January 19th, 2020.
I had no idea this would be the last party I would go to for over a year (and counting). That it would be the last time I would dance with friends, the last time I would be squeezed indoors with strangers I barely knew, the last time I'd be in public without a mask.
OK fine - this wasn't technically the last time I went out without a mask.
But this night lives in my memory as the last time things felt truly "normal" to me - a normal to which we can never fully return.

Of course, there is more to life than partying with your friends. But also, in defense of partying: it is fucking great. You don't appreciate it, or any of the other things, until they're gone. Remember going in stores? Or going on dates? Barely.

Dear reader: will it all return to normal, or will things stay some shade of Permanently Bad?

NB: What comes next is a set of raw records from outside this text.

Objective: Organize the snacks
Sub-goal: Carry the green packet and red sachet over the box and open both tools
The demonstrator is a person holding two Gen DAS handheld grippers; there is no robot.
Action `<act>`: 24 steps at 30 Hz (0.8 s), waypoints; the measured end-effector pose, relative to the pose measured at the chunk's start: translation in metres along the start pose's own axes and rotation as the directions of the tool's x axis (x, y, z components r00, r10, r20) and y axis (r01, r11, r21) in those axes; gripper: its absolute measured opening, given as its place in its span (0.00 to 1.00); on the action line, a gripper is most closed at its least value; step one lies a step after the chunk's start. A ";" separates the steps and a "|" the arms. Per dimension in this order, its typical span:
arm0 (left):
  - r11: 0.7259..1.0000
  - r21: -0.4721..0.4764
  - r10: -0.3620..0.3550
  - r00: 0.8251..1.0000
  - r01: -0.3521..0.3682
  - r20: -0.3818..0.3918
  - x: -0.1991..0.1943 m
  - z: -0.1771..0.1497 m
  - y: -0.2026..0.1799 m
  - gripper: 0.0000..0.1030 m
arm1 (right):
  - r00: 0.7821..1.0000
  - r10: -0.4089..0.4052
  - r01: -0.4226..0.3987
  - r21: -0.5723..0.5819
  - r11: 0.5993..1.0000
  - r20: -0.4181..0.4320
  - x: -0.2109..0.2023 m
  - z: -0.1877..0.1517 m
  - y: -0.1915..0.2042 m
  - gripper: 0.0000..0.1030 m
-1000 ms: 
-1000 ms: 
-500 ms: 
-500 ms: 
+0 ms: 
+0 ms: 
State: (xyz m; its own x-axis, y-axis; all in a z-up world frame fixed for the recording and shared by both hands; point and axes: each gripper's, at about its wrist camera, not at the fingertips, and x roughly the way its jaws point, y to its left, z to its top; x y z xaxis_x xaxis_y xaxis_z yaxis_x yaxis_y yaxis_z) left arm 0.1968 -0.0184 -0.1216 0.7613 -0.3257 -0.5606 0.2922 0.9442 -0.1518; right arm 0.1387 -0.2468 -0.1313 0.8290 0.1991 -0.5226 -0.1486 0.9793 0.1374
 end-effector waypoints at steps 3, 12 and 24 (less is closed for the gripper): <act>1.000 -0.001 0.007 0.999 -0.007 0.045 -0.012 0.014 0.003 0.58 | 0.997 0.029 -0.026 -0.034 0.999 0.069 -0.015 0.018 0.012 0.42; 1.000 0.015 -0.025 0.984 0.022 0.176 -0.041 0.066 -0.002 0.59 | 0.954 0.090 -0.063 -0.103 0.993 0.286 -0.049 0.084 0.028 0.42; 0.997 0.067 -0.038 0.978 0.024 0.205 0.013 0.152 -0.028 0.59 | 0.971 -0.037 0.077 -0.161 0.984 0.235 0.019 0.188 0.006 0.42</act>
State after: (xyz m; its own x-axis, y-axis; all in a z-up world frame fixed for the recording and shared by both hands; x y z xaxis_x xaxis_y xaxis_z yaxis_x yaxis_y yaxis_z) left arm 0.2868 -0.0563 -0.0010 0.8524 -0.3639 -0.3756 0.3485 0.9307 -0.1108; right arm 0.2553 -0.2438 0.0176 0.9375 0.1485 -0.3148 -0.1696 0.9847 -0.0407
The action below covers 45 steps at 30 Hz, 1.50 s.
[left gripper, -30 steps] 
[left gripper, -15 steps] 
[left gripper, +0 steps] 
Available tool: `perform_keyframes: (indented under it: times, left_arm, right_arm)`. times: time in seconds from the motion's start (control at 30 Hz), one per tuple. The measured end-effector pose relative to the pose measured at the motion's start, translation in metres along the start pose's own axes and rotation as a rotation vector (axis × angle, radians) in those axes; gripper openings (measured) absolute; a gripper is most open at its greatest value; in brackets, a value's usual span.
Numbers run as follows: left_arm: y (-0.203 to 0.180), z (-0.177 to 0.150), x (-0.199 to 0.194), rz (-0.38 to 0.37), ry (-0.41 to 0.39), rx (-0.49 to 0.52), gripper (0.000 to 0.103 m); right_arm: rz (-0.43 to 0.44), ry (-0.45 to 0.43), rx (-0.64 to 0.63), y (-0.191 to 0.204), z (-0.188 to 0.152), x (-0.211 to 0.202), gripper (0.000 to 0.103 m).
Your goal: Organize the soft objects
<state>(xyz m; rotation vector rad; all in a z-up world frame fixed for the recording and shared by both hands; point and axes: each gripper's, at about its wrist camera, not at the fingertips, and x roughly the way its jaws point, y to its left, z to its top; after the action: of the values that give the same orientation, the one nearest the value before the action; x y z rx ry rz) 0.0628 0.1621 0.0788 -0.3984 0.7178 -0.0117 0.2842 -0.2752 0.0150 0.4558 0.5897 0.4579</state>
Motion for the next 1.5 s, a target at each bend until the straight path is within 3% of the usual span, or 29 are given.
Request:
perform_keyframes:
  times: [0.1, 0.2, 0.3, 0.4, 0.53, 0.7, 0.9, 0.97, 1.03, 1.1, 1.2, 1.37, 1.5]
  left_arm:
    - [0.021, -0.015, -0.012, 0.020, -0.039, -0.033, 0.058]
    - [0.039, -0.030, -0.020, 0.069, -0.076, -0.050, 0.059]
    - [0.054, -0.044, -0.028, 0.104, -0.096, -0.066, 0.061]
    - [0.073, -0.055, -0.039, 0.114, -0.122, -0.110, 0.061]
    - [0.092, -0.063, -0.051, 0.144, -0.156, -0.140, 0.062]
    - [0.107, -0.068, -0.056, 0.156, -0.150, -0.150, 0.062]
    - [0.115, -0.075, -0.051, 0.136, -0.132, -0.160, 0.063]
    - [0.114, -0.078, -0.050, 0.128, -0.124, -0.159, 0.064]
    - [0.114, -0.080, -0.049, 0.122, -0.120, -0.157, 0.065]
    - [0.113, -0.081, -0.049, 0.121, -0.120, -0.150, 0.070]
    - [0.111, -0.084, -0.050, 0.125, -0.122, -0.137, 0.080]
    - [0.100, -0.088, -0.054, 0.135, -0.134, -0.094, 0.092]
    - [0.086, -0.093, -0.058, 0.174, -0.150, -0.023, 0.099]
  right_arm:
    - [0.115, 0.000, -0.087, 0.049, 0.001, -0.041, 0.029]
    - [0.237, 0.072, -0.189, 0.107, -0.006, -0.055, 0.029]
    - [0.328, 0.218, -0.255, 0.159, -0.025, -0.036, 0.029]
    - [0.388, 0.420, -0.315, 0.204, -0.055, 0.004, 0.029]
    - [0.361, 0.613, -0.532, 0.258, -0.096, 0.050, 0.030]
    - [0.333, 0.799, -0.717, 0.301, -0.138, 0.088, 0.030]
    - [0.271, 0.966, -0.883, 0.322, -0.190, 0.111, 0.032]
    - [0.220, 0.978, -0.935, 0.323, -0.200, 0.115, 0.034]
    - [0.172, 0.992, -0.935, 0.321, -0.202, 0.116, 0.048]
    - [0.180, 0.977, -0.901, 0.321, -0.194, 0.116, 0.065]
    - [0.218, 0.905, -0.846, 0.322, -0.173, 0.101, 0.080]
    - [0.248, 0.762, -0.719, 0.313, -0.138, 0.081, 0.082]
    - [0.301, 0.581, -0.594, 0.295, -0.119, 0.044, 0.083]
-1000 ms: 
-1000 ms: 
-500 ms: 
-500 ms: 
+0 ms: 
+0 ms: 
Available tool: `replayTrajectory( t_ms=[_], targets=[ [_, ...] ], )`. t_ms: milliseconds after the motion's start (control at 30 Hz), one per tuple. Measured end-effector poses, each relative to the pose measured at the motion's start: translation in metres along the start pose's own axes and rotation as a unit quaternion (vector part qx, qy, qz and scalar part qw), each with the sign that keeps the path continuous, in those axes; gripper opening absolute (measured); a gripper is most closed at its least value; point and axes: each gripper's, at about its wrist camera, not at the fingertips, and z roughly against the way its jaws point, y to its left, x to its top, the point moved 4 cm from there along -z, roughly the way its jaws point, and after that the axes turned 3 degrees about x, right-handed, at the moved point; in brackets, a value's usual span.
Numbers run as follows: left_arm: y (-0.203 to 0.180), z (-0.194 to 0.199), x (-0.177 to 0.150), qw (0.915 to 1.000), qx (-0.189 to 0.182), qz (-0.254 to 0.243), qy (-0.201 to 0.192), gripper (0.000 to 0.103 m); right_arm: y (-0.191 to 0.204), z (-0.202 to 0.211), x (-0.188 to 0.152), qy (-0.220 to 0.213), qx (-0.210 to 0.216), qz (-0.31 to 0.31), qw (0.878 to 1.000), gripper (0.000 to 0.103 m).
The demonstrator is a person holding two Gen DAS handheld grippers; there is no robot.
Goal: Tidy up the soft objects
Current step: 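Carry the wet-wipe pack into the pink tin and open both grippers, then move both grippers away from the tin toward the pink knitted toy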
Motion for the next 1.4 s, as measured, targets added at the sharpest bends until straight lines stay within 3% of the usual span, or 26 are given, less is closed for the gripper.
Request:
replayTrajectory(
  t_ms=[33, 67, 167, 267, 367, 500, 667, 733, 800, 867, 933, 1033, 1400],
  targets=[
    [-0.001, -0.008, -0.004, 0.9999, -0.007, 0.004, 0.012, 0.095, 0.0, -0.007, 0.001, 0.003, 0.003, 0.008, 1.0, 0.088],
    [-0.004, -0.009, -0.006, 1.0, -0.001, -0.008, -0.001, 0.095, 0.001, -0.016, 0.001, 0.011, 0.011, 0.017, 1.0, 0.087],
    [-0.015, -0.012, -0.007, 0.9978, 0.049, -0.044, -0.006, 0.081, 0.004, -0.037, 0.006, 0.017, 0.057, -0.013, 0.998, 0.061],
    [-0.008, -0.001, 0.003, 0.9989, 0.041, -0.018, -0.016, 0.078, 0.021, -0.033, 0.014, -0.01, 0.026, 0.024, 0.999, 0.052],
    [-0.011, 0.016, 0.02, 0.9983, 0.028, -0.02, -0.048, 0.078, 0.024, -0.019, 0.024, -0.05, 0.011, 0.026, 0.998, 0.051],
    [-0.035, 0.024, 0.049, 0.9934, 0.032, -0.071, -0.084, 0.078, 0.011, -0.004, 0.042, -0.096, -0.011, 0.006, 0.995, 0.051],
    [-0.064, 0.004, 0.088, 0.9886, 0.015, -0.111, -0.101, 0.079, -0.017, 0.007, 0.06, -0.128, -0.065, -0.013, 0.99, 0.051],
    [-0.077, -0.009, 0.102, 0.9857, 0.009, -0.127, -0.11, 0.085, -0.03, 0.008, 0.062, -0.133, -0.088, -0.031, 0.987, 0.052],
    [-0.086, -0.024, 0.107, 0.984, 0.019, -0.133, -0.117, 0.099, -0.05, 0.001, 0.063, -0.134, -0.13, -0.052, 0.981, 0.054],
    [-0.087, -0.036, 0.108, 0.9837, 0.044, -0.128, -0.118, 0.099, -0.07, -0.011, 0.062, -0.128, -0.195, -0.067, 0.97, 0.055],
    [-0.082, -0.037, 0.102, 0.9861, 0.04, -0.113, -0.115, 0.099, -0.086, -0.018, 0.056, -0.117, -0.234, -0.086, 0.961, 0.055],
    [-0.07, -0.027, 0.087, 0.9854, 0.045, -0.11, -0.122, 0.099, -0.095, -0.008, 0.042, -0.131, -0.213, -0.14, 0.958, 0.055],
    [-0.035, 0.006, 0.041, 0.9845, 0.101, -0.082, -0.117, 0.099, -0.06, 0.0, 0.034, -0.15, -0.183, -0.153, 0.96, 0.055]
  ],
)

Personally? I don't know. The urge to celebrate deep into the night, to travel on a lark, to be surrounded by strangers and friends in dank and sweaty rooms, these things will persist.
But we've also picked up new habits: among them, we've narrowed our social worlds and adopted a degree of suspicion of others.
(OK, I was always suspicious of others)
And having realized that this would be a marathon rather than a sprint, we were forced to adapt. Our survival depended on it. One way to cope with the pain of being unable to meet your preferences is to alter your preferences and pick up new ones. Before you liked parties; now you like waking up at 6am for a long bike ride.
Covid also pushes you to trim the branches of your social tree down to your barest core connections, the people you love most, and then invest like crazy in those relationships. When it's over, will we want to expand again or will we be content with the new steady state? Which parts of our old lives will we even want to go back to?

There is that worn trope of the grandma who lived through the depression and penny-pinches the rest of her life, never able to abandon her hard-won survival skills.
I wonder what that trope will be for all of us. What's the pandemic comfort we won't we be able to abandon?
I'll tell you one thing it won't be: Zoom.